Requirement:
Wherever a line in the data below holds "origin", copy that line.

Input for this task:

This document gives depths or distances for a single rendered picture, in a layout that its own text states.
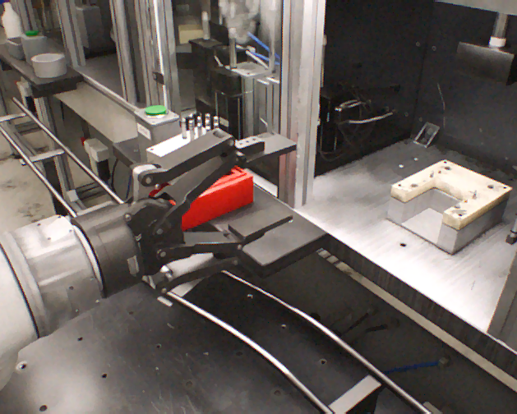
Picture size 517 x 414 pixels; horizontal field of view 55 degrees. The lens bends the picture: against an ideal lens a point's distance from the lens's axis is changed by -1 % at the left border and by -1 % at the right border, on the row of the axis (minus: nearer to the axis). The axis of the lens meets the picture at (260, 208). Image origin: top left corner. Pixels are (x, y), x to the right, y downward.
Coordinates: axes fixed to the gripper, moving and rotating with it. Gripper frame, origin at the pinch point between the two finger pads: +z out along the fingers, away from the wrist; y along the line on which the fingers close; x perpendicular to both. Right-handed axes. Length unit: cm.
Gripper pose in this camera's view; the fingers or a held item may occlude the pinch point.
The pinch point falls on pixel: (267, 185)
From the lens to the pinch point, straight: 53.1
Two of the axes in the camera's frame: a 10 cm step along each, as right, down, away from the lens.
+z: 7.8, -3.4, 5.2
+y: 0.0, -8.4, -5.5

Completed exercise:
Picture size 517 x 414 pixels; horizontal field of view 55 degrees. The lens bends the picture: against an ideal lens a point's distance from the lens's axis is changed by -1 % at the left border and by -1 % at the right border, on the row of the axis (minus: nearer to the axis). The axis of the lens meets the picture at (260, 208). Image origin: top left corner. Pixels are (x, y), x to the right, y downward.
Coordinates: axes fixed to the gripper, moving and rotating with it. Gripper frame, origin at the pinch point between the two finger pads: +z out along the fingers, away from the wrist; y along the line on which the fingers close; x perpendicular to both. Right-handed axes. Length unit: cm.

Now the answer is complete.